# VF or AA (E36) supercharger kit?



## darrenforeal (Mar 20, 2010)

I have a 1993 525i. It has the same motor as the E36 (M50TUB25)which VF-engineering and Active Autowerke both makes supercharger kits for. I spoke with both companies and they said both would fit more or less.

AA said I would have to modify the mounting of the intercooler, and VF said I would have to use their E38 intake instead of the E36.

Should I get the intercooled AA C-30 Rotrex kit?
Or the Non-intercooled VF Vortex kit?
What company has a better reputation for quality, tuning and performance?

I live in Southern California so the summers can get hot. But the PSI on both kits is under 8psi so I don't know if it matters as much. The AA kit will be about $500 more and the hassle of dealing with the intercooler. Overall which is better for my application?

Thanks guys!


----------



## vsvahia007 (Nov 27, 2007)

darrenforeal said:


> I have a 1993 525i. It has the same motor as the E36 (M50TUB25)which VF-engineering and Active Autowerke both makes supercharger kits for. I spoke with both companies and they said both would fit more or less.
> 
> AA said I would have to modify the mounting of the intercooler, and VF said I would have to use their E38 intake instead of the E36.
> 
> ...


I would go with the Active Kit because of The Front Mount Air to Air Intercooler. Non-Intercooled Kits are bound to obtain heat soak and rob Horsepower. Yes, some work would have to go into mounting and fitting but it's absolutely worth in my opinion. As for better reputation, quality, tuning and performance Active is the way to go. :thumbup:

Looking forward to see this project


----------



## darrenforeal (Mar 20, 2010)

ya, that's the way I am leaning. I just don't know if the intercooler and oil cooler will fit. The radiator on the 525i is bigger than the 325i and in has a huge fan on each side of the radiator.
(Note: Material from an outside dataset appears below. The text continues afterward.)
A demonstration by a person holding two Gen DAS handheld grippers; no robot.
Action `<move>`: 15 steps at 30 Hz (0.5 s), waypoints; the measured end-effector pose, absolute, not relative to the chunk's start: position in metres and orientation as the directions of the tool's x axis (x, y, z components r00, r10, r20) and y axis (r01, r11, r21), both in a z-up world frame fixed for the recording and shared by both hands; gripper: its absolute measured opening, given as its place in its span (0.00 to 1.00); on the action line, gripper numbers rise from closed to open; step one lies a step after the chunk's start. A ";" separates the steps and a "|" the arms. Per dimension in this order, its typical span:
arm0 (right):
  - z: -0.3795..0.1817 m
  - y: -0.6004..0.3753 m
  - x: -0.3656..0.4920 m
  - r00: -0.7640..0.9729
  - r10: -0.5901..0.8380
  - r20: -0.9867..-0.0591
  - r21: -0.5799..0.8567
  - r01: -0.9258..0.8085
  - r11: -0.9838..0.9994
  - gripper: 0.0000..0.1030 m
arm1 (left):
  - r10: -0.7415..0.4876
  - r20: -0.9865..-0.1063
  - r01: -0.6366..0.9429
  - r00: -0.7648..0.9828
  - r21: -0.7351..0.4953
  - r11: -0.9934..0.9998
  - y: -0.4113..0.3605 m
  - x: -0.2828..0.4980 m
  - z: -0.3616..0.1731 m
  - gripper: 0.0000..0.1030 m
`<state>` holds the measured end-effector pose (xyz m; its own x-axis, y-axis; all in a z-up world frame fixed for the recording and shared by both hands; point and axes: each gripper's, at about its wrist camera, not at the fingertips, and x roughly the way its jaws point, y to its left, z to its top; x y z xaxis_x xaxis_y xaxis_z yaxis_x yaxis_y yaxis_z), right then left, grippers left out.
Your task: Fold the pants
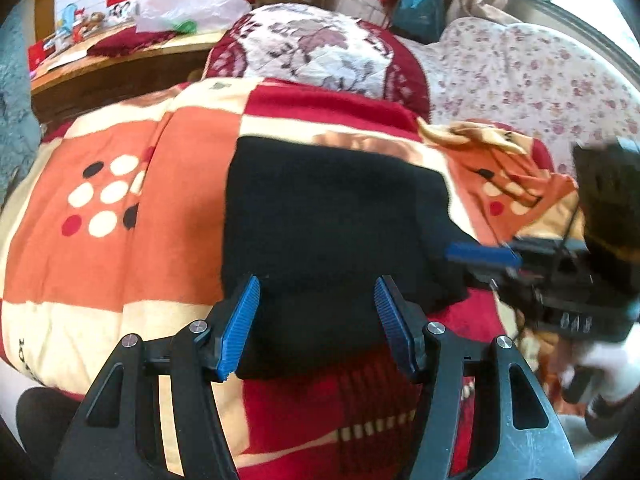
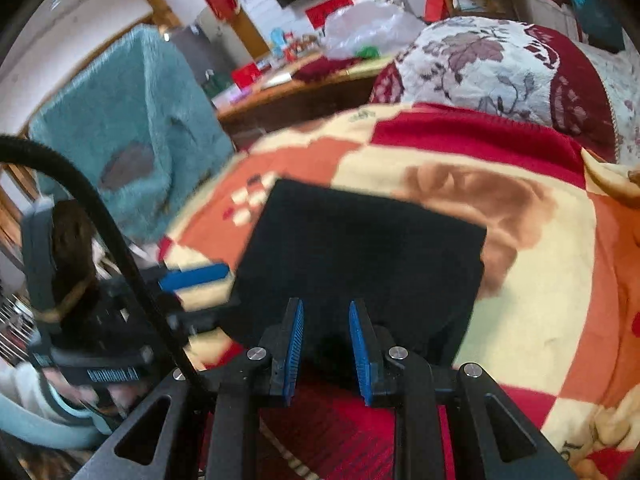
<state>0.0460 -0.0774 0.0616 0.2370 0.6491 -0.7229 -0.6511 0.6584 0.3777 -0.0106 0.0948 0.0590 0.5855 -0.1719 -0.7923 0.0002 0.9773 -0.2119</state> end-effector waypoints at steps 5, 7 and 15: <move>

However, my main concern is whether my 4L30E automatic transmission can handle the extra hp and torque :/


----------



## lkstaack (Nov 3, 2003)

Do not underestimate the value of working with a local company. You will probably run into unanticipated problems installing a SC into a car the kit wasn't designed for; a local outfit will provide quicker support.

Both companies are reputable, though AA has been around longer and is a bigger operation. You'll hear disparaging comments about VF from some M3 owners with HPF SCs. I've heard it said that the AA kit NEEDS the intercooler because the supercharger runs alot hotter than a Vortec.


----------



## z0lt3c (Jun 19, 2006)

Can I opt for neither and suggest a TRM turbo kit instead? It sounds like you are in the ballpark price wise.

What are you HP and TQ targets? If you are fixed on s/c route, I would go w/ a Vortech based kit with water/meth inj and a custom TRM tune.


----------



## darrenforeal (Mar 20, 2010)

z0lt3c said:


> Can I opt for neither and suggest a TRM turbo kit instead? It sounds like you are in the ballpark price wise.
> 
> What are you HP and TQ targets? If you are fixed on s/c route, I would go w/ a Vortech based kit with water/meth inj and a custom TRM tune.


Ya. I know turbo would be better. But, what I have decided to do in little way down the road is do an S50 or S52 swap, and then turbo from there.


----------